Scoble on info overload and the failings of literal clipping

Robert Scoble writes about his upcoming session at BloggerCon III (BC3) on Information Overload. (I’m deeeep on the wait list for BC3, which is regretable, as it looks excellent.)

At one point, Scoble states:

::Someone asked me the other day “why don’t you just build a few search queries and delete the rest of your feeds?” I thought about it, but I enjoy the random weird stuff that people blog about. Search queries will only bring back the equivilent of purified sugar. Sweet, yes, but not that nutritious.

It’s why I keep the link blog. It helps me think about everyone of the approximately 3000 items that cross my Tablet PC’s screen every evening. “Is this something my readers need to know or would like to know?” I ask myself.::

Much like the clipping services born in the ’80s, the current state of services like PubSub (which I use and value) are inherently flawed if what you desire is to “find things you’re interested in”, vs “find specific things I direct you to notify me about”.

That’s an important difference, and one that should be solvable. Look at the notion (if not the current implementation) of SonicBreakdown, which I blogged earlier tonight. Basically, it scans your music collection, and compiles related personalized news and information feeds for you from 80 sources.

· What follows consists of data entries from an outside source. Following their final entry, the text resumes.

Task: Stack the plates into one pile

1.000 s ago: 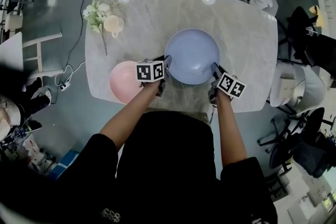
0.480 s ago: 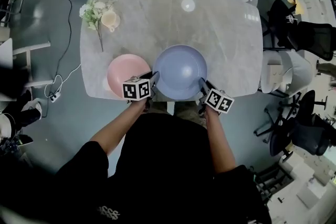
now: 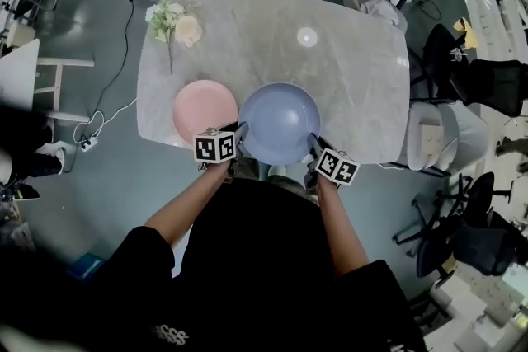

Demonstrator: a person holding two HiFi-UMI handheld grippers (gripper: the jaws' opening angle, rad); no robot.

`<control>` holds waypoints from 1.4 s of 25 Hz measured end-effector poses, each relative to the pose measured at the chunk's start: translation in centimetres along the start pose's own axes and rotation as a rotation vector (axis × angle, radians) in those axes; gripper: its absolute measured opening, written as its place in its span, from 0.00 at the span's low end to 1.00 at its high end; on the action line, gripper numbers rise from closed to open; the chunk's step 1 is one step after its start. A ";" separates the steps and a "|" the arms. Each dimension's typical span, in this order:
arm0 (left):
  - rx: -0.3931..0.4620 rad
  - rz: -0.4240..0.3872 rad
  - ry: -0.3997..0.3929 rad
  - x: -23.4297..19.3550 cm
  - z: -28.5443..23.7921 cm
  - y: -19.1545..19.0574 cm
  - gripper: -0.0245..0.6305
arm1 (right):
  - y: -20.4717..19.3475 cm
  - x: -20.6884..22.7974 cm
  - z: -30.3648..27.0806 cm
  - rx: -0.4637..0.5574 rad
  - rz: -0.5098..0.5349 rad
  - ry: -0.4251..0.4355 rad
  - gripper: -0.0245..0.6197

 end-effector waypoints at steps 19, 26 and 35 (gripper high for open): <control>0.082 0.061 0.092 3.4 5.4 -10.9 0.15 | -6.3 1.3 5.8 -0.008 0.084 0.102 0.12; 0.067 0.068 0.045 -1.2 9.6 -11.4 0.15 | -10.6 -3.9 5.2 -0.009 0.092 0.060 0.12; 0.043 0.069 -0.052 -11.3 19.0 -10.9 0.15 | -19.5 -15.1 2.8 0.020 -0.048 0.031 0.12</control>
Point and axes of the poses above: the fingertips, and each gripper's own axes: z backward along the fingers, x to its right, y out of its top, the point moved 2 cm from there along z, backward along the fingers, and after that the axes turned 3 degrees about -y, right-handed, at the moved point
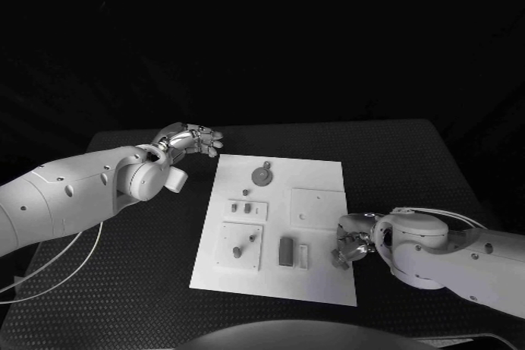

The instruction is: Assemble the parts on the task board

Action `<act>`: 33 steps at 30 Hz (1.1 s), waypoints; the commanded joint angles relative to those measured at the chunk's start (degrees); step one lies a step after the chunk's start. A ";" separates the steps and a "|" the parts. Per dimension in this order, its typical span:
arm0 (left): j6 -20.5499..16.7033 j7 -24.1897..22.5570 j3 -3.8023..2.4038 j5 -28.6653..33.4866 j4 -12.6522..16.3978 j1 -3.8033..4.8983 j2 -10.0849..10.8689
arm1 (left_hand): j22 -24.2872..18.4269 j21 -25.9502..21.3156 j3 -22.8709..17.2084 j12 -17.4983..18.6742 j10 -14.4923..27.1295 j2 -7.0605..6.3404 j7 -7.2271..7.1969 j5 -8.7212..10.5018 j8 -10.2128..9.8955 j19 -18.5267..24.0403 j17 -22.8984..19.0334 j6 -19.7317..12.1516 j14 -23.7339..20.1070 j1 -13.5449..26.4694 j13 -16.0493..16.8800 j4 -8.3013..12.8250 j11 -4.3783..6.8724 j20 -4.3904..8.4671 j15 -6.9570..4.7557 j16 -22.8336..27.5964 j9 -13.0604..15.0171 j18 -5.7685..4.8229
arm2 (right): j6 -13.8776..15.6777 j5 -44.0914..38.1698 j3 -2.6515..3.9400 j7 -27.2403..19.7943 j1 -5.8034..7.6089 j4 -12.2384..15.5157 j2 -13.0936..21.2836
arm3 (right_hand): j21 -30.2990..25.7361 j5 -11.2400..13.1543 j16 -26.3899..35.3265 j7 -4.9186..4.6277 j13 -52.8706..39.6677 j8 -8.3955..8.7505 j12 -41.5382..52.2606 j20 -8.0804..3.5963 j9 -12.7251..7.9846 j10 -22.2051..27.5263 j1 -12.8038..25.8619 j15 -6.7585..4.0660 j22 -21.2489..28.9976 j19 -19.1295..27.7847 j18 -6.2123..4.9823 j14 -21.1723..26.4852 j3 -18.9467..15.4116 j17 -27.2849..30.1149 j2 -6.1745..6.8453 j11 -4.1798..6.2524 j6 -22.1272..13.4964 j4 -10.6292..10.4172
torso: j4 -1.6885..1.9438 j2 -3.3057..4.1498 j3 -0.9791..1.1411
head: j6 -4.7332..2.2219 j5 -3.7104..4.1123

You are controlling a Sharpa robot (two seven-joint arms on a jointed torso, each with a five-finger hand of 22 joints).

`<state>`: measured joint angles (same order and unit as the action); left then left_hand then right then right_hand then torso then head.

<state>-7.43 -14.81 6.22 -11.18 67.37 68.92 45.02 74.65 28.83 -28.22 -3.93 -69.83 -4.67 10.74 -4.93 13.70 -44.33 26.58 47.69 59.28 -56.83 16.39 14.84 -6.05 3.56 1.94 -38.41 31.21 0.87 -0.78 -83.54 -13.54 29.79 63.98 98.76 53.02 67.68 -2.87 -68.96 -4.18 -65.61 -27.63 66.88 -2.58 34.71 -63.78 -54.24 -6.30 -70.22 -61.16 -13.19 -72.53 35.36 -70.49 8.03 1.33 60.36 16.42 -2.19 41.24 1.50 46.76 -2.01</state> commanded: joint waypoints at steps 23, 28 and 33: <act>0.56 -0.44 -0.03 0.26 0.22 0.04 0.01 | 0.25 -0.46 0.04 -0.21 0.30 0.18 0.01 0.18 0.33 -0.25 0.25 -0.52 0.31 0.97 0.02 -0.85 -0.03 -0.11 0.29 0.44 -0.13 0.09 | 4.52 15.17 -0.63 -1.41 -0.68 1.03 -0.43 | 0.89 -20.36 1.15 -1.87 -0.46 7.21 -0.80 1.38 -9.80 -0.18 5.15 0.66 1.19 -0.47 -1.81 0.46 9.85 0.69 -3.11 -1.16 -2.40 -0.68 | 0.04 -0.04 -0.02 | 0.25 -0.39; 0.58 -0.42 -0.03 0.26 0.21 0.04 0.02 | 0.29 -0.51 0.08 -0.21 0.30 0.18 0.01 0.21 0.34 -0.25 0.31 -0.54 0.31 1.14 0.02 -0.99 -0.03 -0.11 0.30 0.49 -0.14 0.09 | 6.92 19.39 -0.61 -1.90 0.06 1.10 -0.97 | 0.94 -20.77 1.21 -1.88 -0.47 7.19 -0.81 1.35 -9.86 -0.22 5.58 0.60 1.26 -0.56 -1.81 0.46 9.79 0.73 -3.03 -1.16 -2.41 -0.64 | -0.01 -0.03 -0.06 | 0.33 -0.52; 0.57 -0.39 -0.03 0.26 0.24 0.04 -0.02 | 0.31 -0.53 0.08 -0.22 0.31 0.17 0.01 0.21 0.34 -0.25 0.33 -0.54 0.31 1.15 0.02 -1.01 -0.03 -0.11 0.29 0.51 -0.14 0.10 | 9.96 23.48 -0.60 -1.41 0.64 0.95 -1.49 | 0.98 -20.83 1.29 -1.85 -0.48 7.13 -0.82 1.31 -9.88 -0.23 5.88 0.57 1.30 -0.64 -1.81 0.48 9.61 0.80 -2.78 -1.14 -2.34 -0.55 | 0.08 -0.03 -0.05 | 0.26 -0.69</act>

Now take that up a notch. What if, in addition to telling PubSub his specific keywords, Robert could point it to his Link Blog (which is essentially a collection of his broader interests), and have it return conceptual clusters of posts/feeds, ala Clutsy? Then, turn it up yet another notch by giving Robert an interface to score the results, providing the engine with yet more context on what Robert is really after.

The holy grail sits between fixed result myopia and irrelevant deluge. The tools & tech are out there, someone just needs to string them together.